%%

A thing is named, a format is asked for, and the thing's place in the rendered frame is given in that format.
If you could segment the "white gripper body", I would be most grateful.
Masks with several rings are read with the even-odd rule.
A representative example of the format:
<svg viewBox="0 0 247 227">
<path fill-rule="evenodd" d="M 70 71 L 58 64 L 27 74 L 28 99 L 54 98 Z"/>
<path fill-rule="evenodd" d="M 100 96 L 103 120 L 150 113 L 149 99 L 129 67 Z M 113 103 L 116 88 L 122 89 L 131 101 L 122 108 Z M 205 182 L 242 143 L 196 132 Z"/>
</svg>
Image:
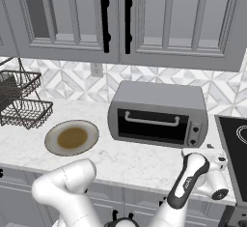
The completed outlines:
<svg viewBox="0 0 247 227">
<path fill-rule="evenodd" d="M 213 156 L 217 161 L 225 161 L 227 159 L 226 153 L 222 149 L 214 149 L 214 148 L 184 148 L 181 150 L 181 154 L 183 156 L 189 154 L 200 154 L 206 157 Z"/>
</svg>

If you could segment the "black glass toaster oven door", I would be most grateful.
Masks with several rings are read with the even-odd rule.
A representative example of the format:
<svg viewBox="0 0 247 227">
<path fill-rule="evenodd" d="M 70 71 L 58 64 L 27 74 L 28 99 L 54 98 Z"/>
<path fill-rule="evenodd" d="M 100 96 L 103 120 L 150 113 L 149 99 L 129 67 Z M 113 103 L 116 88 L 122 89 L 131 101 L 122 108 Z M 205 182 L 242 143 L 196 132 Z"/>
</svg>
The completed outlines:
<svg viewBox="0 0 247 227">
<path fill-rule="evenodd" d="M 127 110 L 129 109 L 118 109 L 118 128 L 120 137 L 172 143 L 180 146 L 184 144 L 189 119 L 188 116 L 173 114 L 180 117 L 179 125 L 177 127 L 163 127 L 128 122 L 124 119 L 124 113 Z"/>
</svg>

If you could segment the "grey toaster oven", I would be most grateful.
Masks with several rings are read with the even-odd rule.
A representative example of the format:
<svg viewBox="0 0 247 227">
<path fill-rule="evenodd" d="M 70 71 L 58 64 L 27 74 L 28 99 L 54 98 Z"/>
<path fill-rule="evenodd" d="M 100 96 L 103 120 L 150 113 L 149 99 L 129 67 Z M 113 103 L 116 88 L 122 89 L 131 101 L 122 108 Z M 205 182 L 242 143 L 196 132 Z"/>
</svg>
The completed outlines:
<svg viewBox="0 0 247 227">
<path fill-rule="evenodd" d="M 184 144 L 180 146 L 172 143 L 120 137 L 119 108 L 188 116 Z M 208 130 L 206 103 L 202 88 L 199 86 L 123 81 L 110 103 L 107 121 L 111 136 L 115 140 L 179 149 L 201 147 Z M 193 127 L 198 127 L 199 131 L 194 132 Z M 191 146 L 191 139 L 197 140 L 195 146 Z"/>
</svg>

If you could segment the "grey glass-front cupboard door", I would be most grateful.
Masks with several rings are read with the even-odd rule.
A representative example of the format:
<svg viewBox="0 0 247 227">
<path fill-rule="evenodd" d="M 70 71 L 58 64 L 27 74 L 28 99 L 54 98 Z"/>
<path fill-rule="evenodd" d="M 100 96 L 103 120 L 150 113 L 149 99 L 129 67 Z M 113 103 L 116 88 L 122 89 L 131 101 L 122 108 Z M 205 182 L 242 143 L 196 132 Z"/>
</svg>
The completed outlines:
<svg viewBox="0 0 247 227">
<path fill-rule="evenodd" d="M 100 0 L 42 0 L 48 38 L 36 38 L 26 0 L 14 5 L 14 34 L 24 58 L 94 63 L 118 61 L 118 4 L 109 0 L 109 52 L 103 50 Z"/>
<path fill-rule="evenodd" d="M 239 71 L 247 49 L 247 0 L 132 0 L 125 54 L 119 0 L 120 62 L 163 68 Z"/>
</svg>

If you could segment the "black hob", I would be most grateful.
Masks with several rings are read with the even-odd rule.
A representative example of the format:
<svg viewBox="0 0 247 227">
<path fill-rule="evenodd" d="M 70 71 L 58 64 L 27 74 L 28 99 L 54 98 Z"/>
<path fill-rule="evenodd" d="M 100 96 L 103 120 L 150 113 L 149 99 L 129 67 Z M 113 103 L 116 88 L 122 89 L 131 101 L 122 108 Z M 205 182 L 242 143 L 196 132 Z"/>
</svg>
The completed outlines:
<svg viewBox="0 0 247 227">
<path fill-rule="evenodd" d="M 247 206 L 247 118 L 215 116 L 238 205 Z"/>
</svg>

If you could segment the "grey plate with brown centre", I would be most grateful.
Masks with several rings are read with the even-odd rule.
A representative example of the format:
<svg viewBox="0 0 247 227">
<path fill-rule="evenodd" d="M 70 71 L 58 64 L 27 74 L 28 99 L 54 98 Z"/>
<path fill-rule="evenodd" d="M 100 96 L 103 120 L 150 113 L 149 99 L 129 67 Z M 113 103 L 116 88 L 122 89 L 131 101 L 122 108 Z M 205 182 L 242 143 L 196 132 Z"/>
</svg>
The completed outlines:
<svg viewBox="0 0 247 227">
<path fill-rule="evenodd" d="M 44 138 L 44 146 L 56 156 L 77 156 L 96 144 L 99 130 L 84 120 L 64 121 L 54 126 Z"/>
</svg>

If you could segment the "grey lower cupboard run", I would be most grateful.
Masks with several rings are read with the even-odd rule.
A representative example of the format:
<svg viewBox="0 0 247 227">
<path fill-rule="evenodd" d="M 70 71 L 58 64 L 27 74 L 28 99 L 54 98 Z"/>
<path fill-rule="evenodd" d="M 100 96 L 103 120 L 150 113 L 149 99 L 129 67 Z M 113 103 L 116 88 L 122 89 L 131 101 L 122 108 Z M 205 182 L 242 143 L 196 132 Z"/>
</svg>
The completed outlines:
<svg viewBox="0 0 247 227">
<path fill-rule="evenodd" d="M 51 227 L 59 213 L 37 203 L 31 186 L 38 173 L 0 165 L 0 227 Z M 148 227 L 165 197 L 153 192 L 93 183 L 90 196 L 100 221 L 132 216 L 140 227 Z M 225 207 L 191 199 L 185 227 L 218 227 Z"/>
</svg>

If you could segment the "dark grey box in cupboard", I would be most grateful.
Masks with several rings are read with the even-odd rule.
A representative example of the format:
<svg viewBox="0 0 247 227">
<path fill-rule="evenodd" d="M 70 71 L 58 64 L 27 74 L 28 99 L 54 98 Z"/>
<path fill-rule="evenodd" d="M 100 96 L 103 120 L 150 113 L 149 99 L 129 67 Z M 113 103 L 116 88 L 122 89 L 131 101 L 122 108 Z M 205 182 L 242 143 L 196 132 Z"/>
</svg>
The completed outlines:
<svg viewBox="0 0 247 227">
<path fill-rule="evenodd" d="M 48 27 L 42 0 L 26 0 L 36 38 L 48 38 Z"/>
</svg>

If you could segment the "white wall outlet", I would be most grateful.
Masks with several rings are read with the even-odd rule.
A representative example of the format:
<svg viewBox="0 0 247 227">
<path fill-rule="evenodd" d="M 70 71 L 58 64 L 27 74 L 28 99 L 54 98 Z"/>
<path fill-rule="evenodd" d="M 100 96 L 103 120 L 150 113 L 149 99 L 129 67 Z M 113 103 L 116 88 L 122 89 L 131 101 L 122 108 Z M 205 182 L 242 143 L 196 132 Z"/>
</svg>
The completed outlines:
<svg viewBox="0 0 247 227">
<path fill-rule="evenodd" d="M 93 77 L 103 76 L 103 66 L 101 63 L 91 63 L 91 76 Z"/>
</svg>

%%

Give the number of lines in the listing above that contain the word "would", with no other text.

9